Two Compton kids, one Rose Bowl story

The Bruins played Nebraska tough, but if Husker fans were a garden tonight, it would’ve been nothing but red roses blooming in every section

PASADENA, CA — A couple of Compton kids walked into the Rose Bowl Stadium to face off in a Big Ten Conference college football game. Two of them left their fingerprints on this game. Just in very different ways.

Nebraska’s freshman quarterback TJ Lateef came home and made the Rose Bowl feel like a backyard field. He wasn’t rattled. He didn’t look rushed. He played like he knew this moment was his. Coming back to the West Coast didn’t shake him. It fueled him.

Pasadena, CA - UCLA defensive back Scooter Jackson. Photo by Dennis J. Freeman / News 4 Us Online
Pasadena, CA – UCLA defensive back Scooter Jackson. Photo by Dennis J. Freeman / News 4 Us Online

“It was great and it was like a culture shock. It was like, whoa, it just hit me. It hit me quick, but that’s what practice is for. I got the opportunity to have a great week of practice, so that’s why it was on display tonight.”

That’s the difference. When a kid is standing on the ground he was raised on, and instead of being overwhelmed, he rises.

Lateef didn’t just participate in this game. He drove it.

UCLA should have made the night uncomfortable for him. That’s what you’re supposed to do to a freshman quarterback. You speed the game up. You take him off his comfort square. You force mistakes.

Instead, Nebraska protected him like a franchise. They didn’t hide him. They trusted him. UCLA never really applied pressure. They allowed him to grow more confident as the night went on.

On the other side, UCLA quarterback Nico Iamaleava had to earn every yard. He took hits. Extended plays. Absorbed contact because he didn’t have the same insulation.

“I’ve played football a long time. I’ve gotten hit a lot of times in many games. I don’t think it affected me in that way. Overall, we’ve just got to play better as a whole and finish games.”

That’s the difference between being protected and having to protect yourself.

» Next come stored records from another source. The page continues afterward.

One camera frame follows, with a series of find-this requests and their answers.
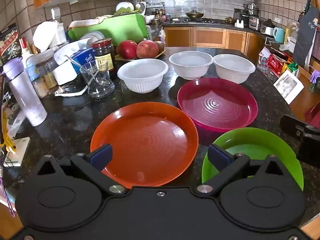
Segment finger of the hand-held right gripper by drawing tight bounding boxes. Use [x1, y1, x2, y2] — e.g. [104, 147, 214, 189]
[279, 114, 320, 138]

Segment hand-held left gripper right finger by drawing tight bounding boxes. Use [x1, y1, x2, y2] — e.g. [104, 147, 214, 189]
[194, 144, 285, 197]

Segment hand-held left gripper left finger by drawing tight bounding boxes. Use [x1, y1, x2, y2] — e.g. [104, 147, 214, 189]
[36, 144, 128, 197]

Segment green plastic plate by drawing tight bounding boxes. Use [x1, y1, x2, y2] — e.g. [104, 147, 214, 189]
[201, 127, 304, 192]

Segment orange plastic plate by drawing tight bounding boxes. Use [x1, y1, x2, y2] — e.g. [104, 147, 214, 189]
[90, 102, 199, 189]

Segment red plastic plate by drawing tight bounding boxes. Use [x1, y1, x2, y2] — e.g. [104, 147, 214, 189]
[177, 77, 258, 133]

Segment white ribbed plastic bowl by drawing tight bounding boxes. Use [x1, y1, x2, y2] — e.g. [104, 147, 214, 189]
[117, 58, 169, 94]
[213, 54, 256, 84]
[169, 51, 214, 80]

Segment white plates in rack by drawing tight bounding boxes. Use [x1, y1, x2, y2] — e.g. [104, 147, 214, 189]
[79, 31, 105, 48]

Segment white window box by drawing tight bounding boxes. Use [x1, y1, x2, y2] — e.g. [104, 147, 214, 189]
[273, 69, 304, 105]

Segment purple rubber glove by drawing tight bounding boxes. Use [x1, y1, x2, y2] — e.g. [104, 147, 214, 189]
[309, 70, 320, 84]

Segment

Pasadena, CA - Nebraska's freshman quarterback TJ Lateef (14) lead the Cornhuskers to a 28-21 win against UCLA on Nov. 8, 2025. Lateef completed 13 of 15 passes for 205 yards and three touchdowns in the Cornhuskers' win.
Pasadena, CA – Nebraska’s freshman quarterback TJ Lateef (14) lead the Cornhuskers to a 28-21 win against UCLA on Nov. 8, 2025. Lateef completed 13 of 15 passes for 205 yards and three touchdowns in the Cornhuskers’ win. Photo credit: Dennis J. Freeman / News 4 Us Online

UCLA interim head coach Tim Skipper explained the real chess match after the game. Nebraska’s run game forced UCLA to overload bodies in the box. Once that happened, the rest of the Cornhuskers offense opened up.

“When you have 21 going and you have to sell out for him, it makes things easier for him (Lateef). Their ability to run settled their whole offense down. It’s a chess match. We started to figure it out in the second half, just ran out of time,” Skipper said during a postgame press conference. 

And in the middle of this, UCLA defensive back Scooter Jackson — another Compton native — was holding down his side of the field while Nebraska kept attacking the other half.

Scooter finished with just three tackles, but that does not define who he is. This is a junior defensive back who transferred back home to Los Angeles. At 6-1, 185 pounds, Jackson came into this night already with 15 solo tackles, a forced fumble, two interceptions, and three pass breakups this season. 

He is not a placeholder. He is a playmaker. Nebraska simply never allowed him to influence this game. They ran their offense away from him.

UCLA is now 3-6 overall and 3-3 in Big Ten play.

Nebraska improves to 7-3 overall and 4-3 in Big Ten play.

This is what made tonight hit different. Two Compton kids in the Rose Bowl. One protected by his program. One left to fight for every blade of grass. Nebraska built a wall around Lateef and allowed him to mature right in front of everyone. UCLA gave Nico the keys but didn’t give him enough armor around him to close.

That isn’t about heart. That’s about adjustments.

But Compton showed up on both sides of the ball tonight. One kid came back to finish business. One kid stayed home and battled every snap they gave him.